As we are in the midst of our summer programs, we feel rejuvenated and hopeful. We were one of the only free programs that were open for in-person classes last summer and remained so throughout most of the school year. Being together in the same space and away from our screens has been a gift. We are not out of the woods yet, as Covid is still severely impacting our community and the world. We are seeing firsthand the effects of the pandemic on our mental and physical health. Mental wellbeing and social connectedness are at the forefront of our programmatic focus as we forge our way ahead.

You recently launched your Center for Wellbeing and Happiness, which provides intergenerational and holistic wellness programming. Can you share a bit about what inspired this project and what this programming includes?

The COVID pandemic has added a great deal of urgency to this need of addressing racial health disparities in NYC.  Through CWBH we deepen support for wrap-around wellness services to all genders and all generations with the aim of fostering collective healing and sharing lifelong skills  that ensure our members and their families thrive now and in the future.   Programming will address the health and wellness of our community through the framework of the Social Determinants of Health.  Youth as well as community members of all ages will be able to register for sessions/workshops or drop in.  Programming will be culturally responsive and inclusive, healing centered, financially accessible (free!).  CWBH will include classes in yoga, dance, movement and mindfulness, meditation, nutrition and culinary education, and access to counseling, family supports, job training and workforce development. CWBH will serve as a wellness  hub providing the space and opportunity for local organizations, expert practitioners, health-based city agencies, and our talented and resourced-filled community members, to connect, collaborate and serve.  

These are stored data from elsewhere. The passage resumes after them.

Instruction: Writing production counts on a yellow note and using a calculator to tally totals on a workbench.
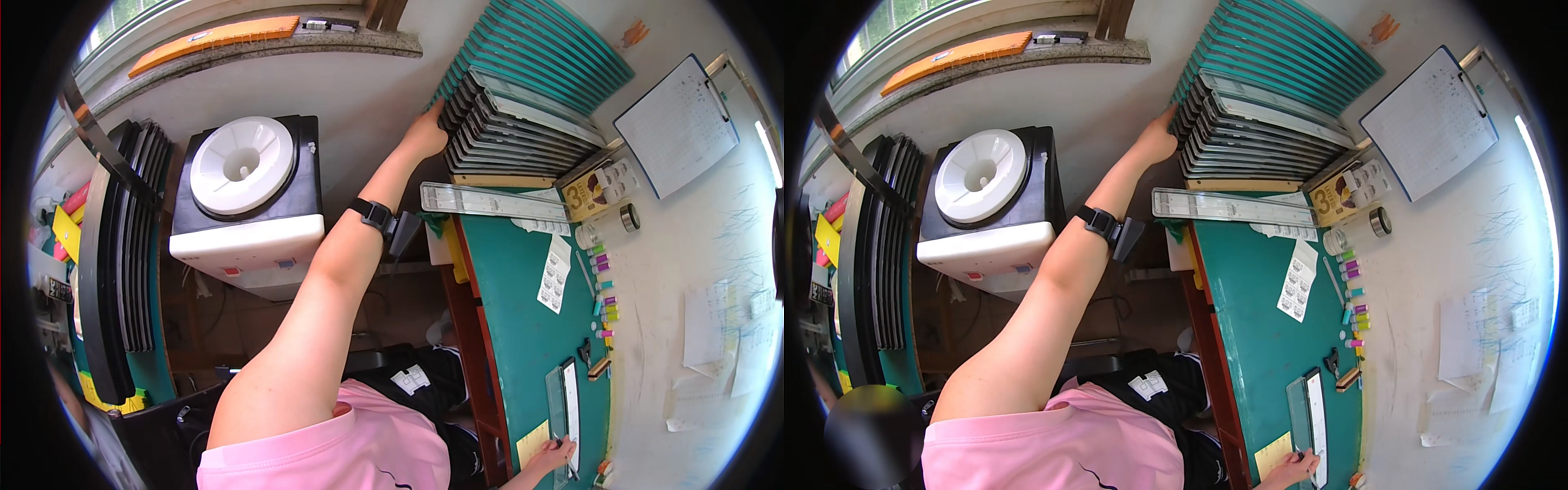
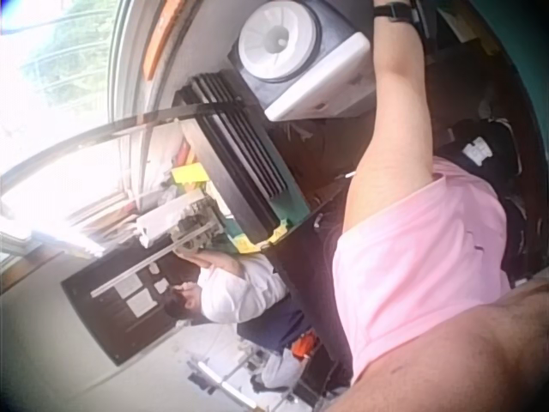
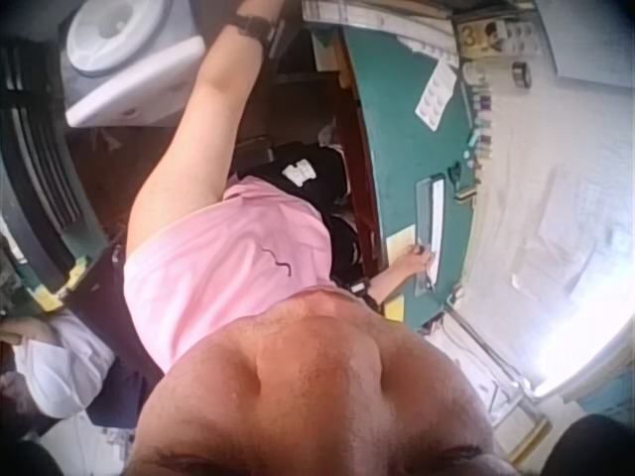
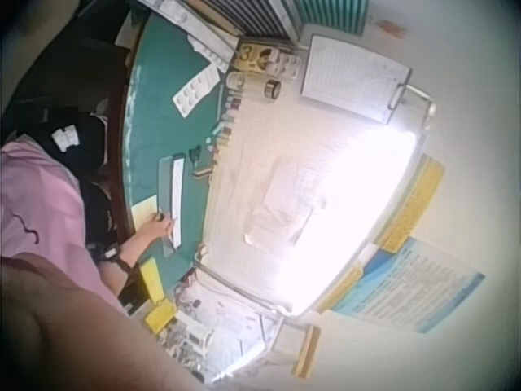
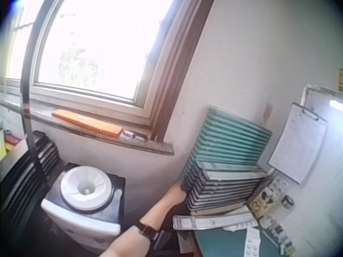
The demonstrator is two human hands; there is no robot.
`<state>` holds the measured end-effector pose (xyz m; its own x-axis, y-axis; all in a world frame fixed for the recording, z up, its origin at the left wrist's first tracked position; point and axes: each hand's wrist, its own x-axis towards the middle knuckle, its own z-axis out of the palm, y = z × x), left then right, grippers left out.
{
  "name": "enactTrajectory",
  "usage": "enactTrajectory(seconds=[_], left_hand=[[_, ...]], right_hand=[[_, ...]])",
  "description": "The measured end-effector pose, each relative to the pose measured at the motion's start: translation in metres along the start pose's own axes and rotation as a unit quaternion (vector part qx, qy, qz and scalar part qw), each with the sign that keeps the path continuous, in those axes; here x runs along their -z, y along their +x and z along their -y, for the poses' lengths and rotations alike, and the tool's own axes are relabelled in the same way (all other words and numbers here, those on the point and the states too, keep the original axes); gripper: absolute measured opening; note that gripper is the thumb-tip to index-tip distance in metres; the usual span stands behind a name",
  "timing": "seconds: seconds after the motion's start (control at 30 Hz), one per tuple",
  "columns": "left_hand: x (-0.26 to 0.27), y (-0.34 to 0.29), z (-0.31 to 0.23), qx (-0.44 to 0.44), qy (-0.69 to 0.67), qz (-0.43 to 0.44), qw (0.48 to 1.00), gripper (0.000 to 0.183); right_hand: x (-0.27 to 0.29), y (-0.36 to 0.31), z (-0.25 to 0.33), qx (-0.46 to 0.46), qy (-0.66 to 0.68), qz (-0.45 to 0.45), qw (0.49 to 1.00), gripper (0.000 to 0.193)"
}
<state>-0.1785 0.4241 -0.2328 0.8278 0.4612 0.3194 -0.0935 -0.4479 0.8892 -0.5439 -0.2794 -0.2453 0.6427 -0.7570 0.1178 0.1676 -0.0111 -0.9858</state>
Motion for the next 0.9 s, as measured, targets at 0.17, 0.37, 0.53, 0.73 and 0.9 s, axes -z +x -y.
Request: enactTrajectory(seconds=[0.17,0.37,0.53,0.73,0.9], left_hand=[[0.004,-0.010,-0.022,0.038,0.011,0.020,0.999,0.090],[0.013,-0.011,-0.039,0.046,0.029,0.004,0.999,0.091],[0.018,-0.015,-0.052,0.081,0.035,0.035,0.995,0.092],[0.017,-0.010,-0.060,0.049,0.035,0.011,0.998,0.094],[0.019,-0.013,-0.060,0.061,0.074,0.007,0.995,0.094]], right_hand=[[0.001,0.000,0.001,0.005,-0.008,-0.005,1.000,0.033],[-0.003,-0.002,0.001,-0.007,0.012,-0.007,1.000,0.033],[-0.002,-0.001,0.002,-0.002,-0.005,-0.002,1.000,0.032],[0.015,0.014,-0.009,0.007,-0.013,0.014,1.000,0.032],[-0.003,0.000,0.002,-0.016,0.013,0.002,1.000,0.031]])
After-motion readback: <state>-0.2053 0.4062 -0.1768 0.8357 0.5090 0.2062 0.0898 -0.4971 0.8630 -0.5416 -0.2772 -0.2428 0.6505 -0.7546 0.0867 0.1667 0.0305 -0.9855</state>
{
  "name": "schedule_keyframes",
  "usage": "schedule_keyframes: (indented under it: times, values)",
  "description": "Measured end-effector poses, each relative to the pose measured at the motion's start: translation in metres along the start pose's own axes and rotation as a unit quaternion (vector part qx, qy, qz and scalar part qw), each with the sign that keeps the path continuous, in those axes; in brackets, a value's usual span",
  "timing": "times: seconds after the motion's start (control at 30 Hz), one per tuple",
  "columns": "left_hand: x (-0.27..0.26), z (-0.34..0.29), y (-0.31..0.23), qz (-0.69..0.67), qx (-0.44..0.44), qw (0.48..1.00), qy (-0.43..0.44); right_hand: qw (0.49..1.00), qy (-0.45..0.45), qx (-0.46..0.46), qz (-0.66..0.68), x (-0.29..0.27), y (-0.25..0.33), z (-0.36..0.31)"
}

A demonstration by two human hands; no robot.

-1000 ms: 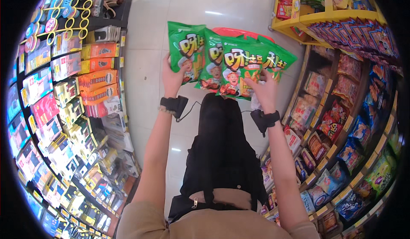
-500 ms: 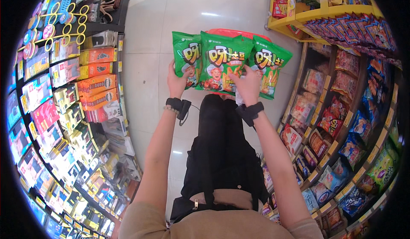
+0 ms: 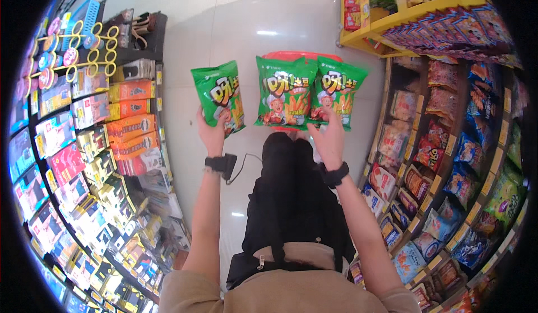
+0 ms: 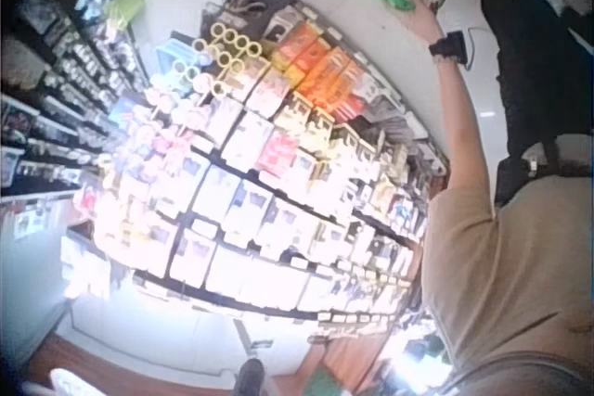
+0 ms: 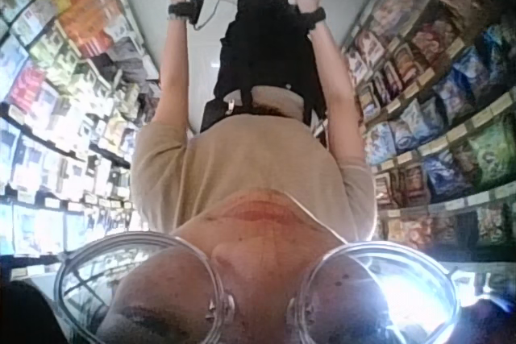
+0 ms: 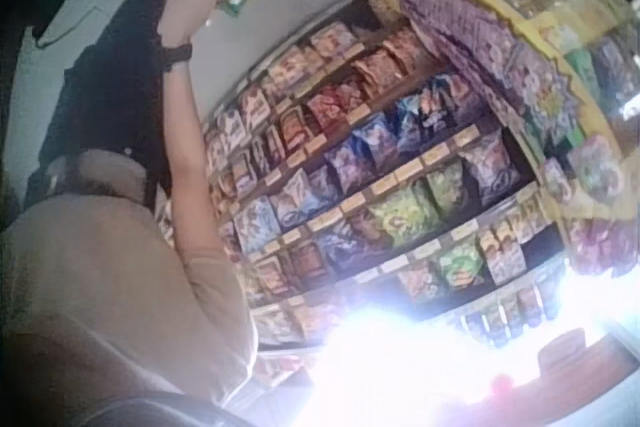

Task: The recorder uses a white cloth to wipe down store shelves and organizes bags of snacks.

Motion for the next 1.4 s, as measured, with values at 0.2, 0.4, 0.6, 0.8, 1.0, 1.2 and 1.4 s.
schedule_keyframes:
  times: [0.2, 0.4, 0.6, 0.8, 1.0, 1.2, 1.4]
  values:
    - [-0.086, -0.052, -0.132, -0.078, 0.089, 0.992, 0.043, 0.995, -0.022, 0.000, 0.095, -0.070, 0.023, -0.030]
    - [-0.047, -0.143, -0.197, -0.201, -0.013, 0.874, 0.442, 0.980, -0.031, -0.071, 0.183, -0.164, 0.057, -0.073]
    - [0.018, -0.293, -0.272, -0.135, 0.167, 0.757, 0.617, 0.950, -0.140, -0.064, 0.270, -0.257, 0.013, -0.174]
    - [0.060, -0.469, -0.291, -0.072, 0.246, 0.591, 0.765, 0.933, -0.316, 0.011, 0.175, -0.362, -0.044, -0.334]
    - [0.077, -0.618, -0.317, -0.092, 0.307, 0.463, 0.826, 0.887, -0.435, 0.058, 0.141, -0.437, -0.045, -0.450]
    - [0.071, -0.721, -0.411, -0.181, 0.412, 0.382, 0.807, 0.836, -0.539, 0.011, 0.104, -0.552, -0.042, -0.489]
    - [0.055, -0.772, -0.525, -0.219, 0.488, 0.325, 0.780, 0.823, -0.563, -0.030, 0.071, -0.681, 0.000, -0.464]
Point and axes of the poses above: each hand's wrist, its own z-axis towards the middle knuckle, its own x-axis out of the palm, y = z × x, the point moved 6 cm from there along z, towards the middle knuckle, and after that the axes turned 10 degrees about -x, right-handed, at the moved point
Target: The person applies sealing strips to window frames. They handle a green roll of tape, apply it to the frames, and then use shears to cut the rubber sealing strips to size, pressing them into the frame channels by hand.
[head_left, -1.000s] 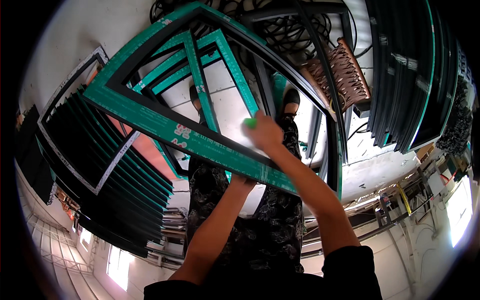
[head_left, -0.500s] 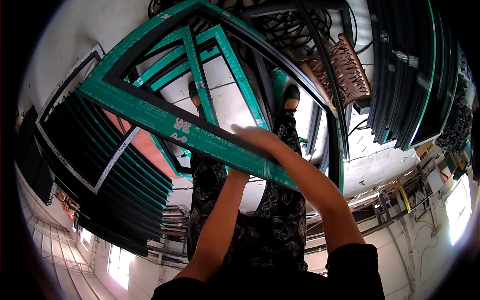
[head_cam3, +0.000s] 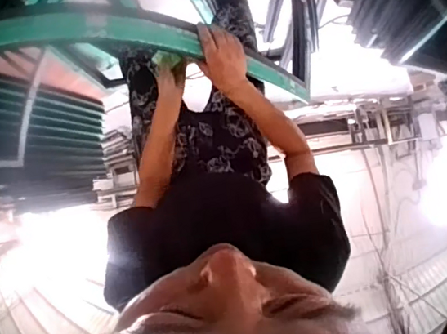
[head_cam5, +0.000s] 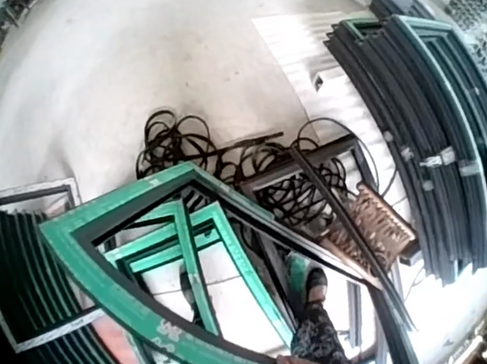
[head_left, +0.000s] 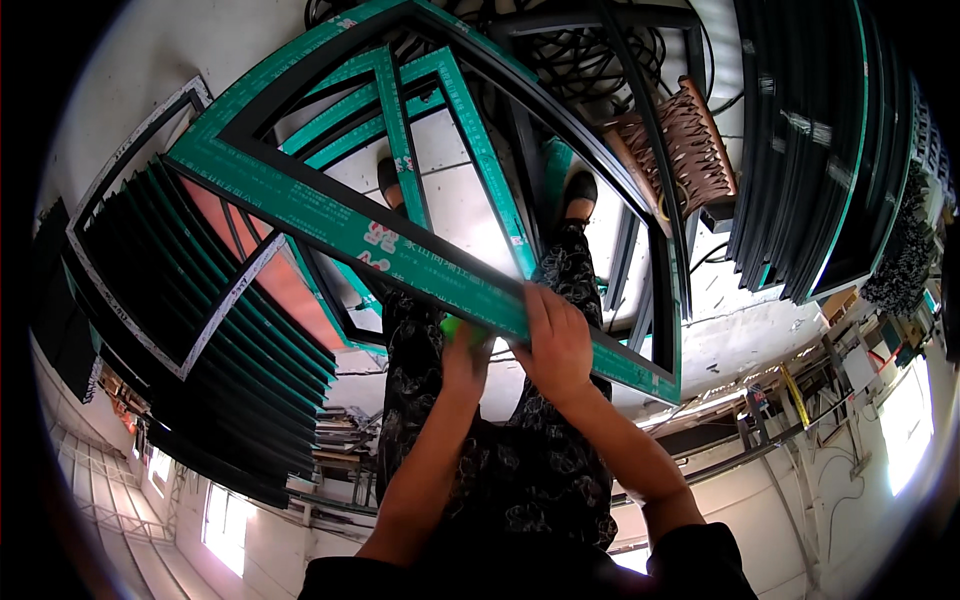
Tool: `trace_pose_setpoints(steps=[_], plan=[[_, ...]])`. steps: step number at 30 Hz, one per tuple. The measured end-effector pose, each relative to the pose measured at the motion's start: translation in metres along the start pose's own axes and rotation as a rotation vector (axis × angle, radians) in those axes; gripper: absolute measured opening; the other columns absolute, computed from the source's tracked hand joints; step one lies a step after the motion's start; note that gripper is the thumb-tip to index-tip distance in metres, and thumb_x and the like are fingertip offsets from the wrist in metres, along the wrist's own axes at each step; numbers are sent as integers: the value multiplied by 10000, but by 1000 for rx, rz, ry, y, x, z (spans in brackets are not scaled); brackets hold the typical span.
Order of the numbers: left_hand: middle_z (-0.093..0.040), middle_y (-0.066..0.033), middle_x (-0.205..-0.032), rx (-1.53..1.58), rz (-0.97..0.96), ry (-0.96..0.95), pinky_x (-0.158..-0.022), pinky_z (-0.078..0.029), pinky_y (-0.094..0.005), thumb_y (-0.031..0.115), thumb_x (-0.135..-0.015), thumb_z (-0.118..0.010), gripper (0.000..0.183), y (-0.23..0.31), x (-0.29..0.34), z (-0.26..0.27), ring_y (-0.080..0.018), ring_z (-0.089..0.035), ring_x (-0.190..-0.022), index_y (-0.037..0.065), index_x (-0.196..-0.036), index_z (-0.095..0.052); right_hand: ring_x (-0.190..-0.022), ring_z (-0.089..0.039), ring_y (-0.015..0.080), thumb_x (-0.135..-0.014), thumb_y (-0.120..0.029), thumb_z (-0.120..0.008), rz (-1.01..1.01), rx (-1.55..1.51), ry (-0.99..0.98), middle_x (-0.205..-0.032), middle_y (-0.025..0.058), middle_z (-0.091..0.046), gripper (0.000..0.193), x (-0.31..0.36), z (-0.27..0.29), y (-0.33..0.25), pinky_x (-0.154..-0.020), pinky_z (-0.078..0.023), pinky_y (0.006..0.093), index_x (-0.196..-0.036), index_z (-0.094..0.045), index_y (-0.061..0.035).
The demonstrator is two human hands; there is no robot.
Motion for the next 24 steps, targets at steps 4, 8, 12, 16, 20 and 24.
trace_pose_setpoints(steps=[4, 8, 12, 16, 20, 24], plan=[[-542, -133, -1249, -3, 99, 54, -1083, -403, -424, 226, -917, -656, 466, 27, 84, 15, -282, -514, -1197, 41, -1302, -470, -1100, -536, 368, -638, -111, -794, -19, -16, -7, -1281, 182, -523, 825, 2, -5, 3, -964, -439, 449, -1374, -438, 1], [-586, -114, -1205, -636, 16, -213, -1006, -444, -380, 208, -848, -718, 533, 68, 142, -86, -233, -569, -1131, 28, -1293, -487, -1121, -538, 356, -640, -109, -800, -7, -9, -13, -1260, 169, -518, 821, 3, 5, 4, -948, -446, 441, -1363, -429, 10], [-607, -70, -1142, -933, -97, -303, -907, -472, -321, 142, -832, -723, 516, 66, 145, -118, -149, -593, -1037, 23, -1284, -504, -1214, -492, 401, -690, -107, -778, -86, -222, -230, -1371, 216, -466, 724, 11, 58, 6, -994, -437, 442, -1340, -476, -4], [-581, -74, -1169, -1039, -212, -263, -935, -456, -341, 148, -840, -718, 550, 42, 141, -136, -181, -569, -1077, 22, -1317, -475, -1155, -563, 342, -772, -362, -799, -233, -802, -386, -1294, 192, -547, 696, 18, 80, -6, -970, -448, 406, -1319, -514, -41], [-572, -134, -1264, -1056, 65, -214, -998, -409, -348, 279, -972, -542, 476, 44, 138, -137, -194, -518, -1172, 26, -1368, -464, -1134, -596, 297, -769, -351, -812, -254, -704, -467, -1233, 178, -595, 703, -1, 87, 11, -943, -490, 399, -1323, -507, -43], [-606, -138, -1273, -739, 109, -124, -1040, -404, -426, 489, -1025, -349, 586, 69, 93, -69, -268, -543, -1199, 7, -1209, -626, -983, -646, 350, -805, -337, -770, -203, -420, -210, -1130, 211, -604, 620, -48, 70, 73, -791, -555, 400, -1260, -501, -14]])
Point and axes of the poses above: each hand's wrist, its own x-axis away from the middle knuckle, its own z-axis out of the back of the hand, y = z × x, the point moved 5 cm from there along -x, towards the middle knuckle
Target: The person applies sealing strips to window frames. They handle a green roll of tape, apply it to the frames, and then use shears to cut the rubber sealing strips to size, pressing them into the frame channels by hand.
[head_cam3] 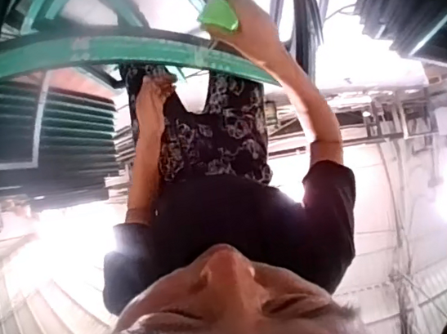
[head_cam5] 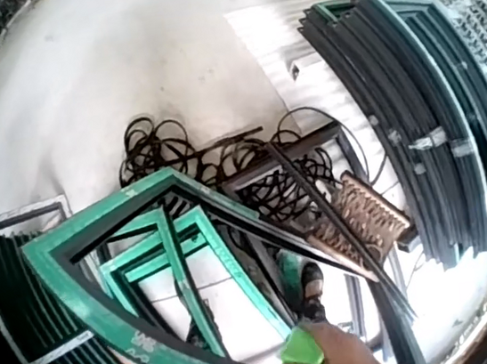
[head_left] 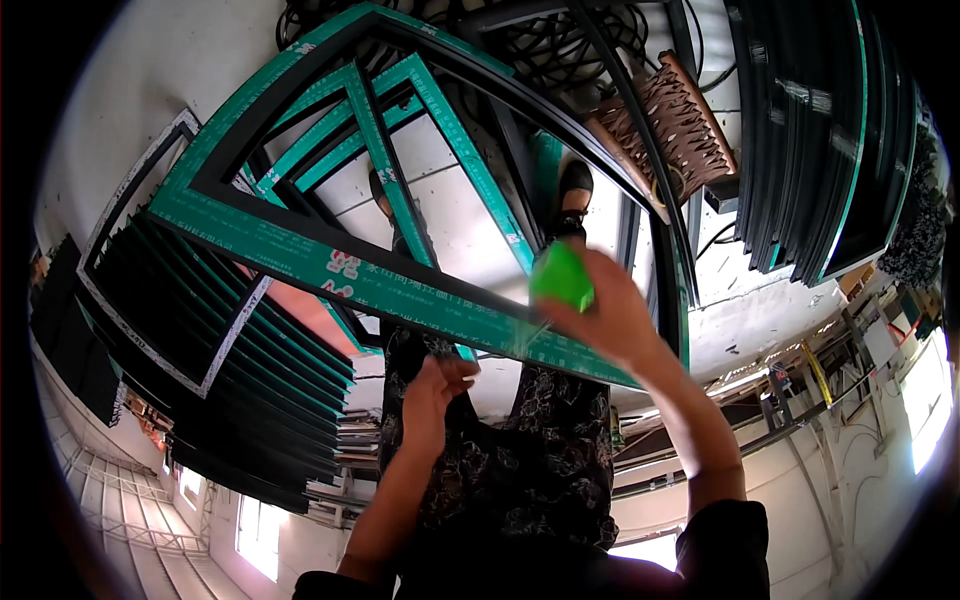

We love the trio of “Joy. Power. POSSIBILITY” pillars that guide the Girls Club vision and offerings — who are some specific women (past or present) that serve as your own North Stars in embodying this ethos? Or — perhaps some books, writers, or resources that you return to again and again as inspirations and touchstones?

There are countless extraordinary women who inspire us. Here are a few:

Lyn Pentecost, our Co-Founder and Executive Director Emeritus for her radical imagination. Our 40,000 sq ft state-of-the-art Center for Community and the thousands of girls whose lives have been impacted by the Girls Club are a testament to her legacy. We walk in her footsteps. 

Rosario Dawson, actress, activist, Girls Club Board member and co-founder of Voto Latino. Raised in the neighborhood and devoted to her community. Our members are inspired by her advocacy and activism. 
Shirley Chisolm, for inspiring us to start New Girl City, our city-wide civic engagement and leadership initiative 

We are also inspired by the extraordinary women who have walked through our doors and spent time with our members from Michelle Obama, to Supreme Court Justice Sonia Sotomayor, Simone Biles, Stacey Abrams and so many more.

What’s next for The Lower East Side Girls Club? What dreams do you have for the project that you hope will unfold within the next 10 years? 

We are transforming the Girls Club from a local neighborhood organization with citywide, national, and global influence to a sustainable, citywide organization with expanded local impact and deepened national and global footprint. For us, this means charting a path towards replicating our outstanding Center across the city and around the world.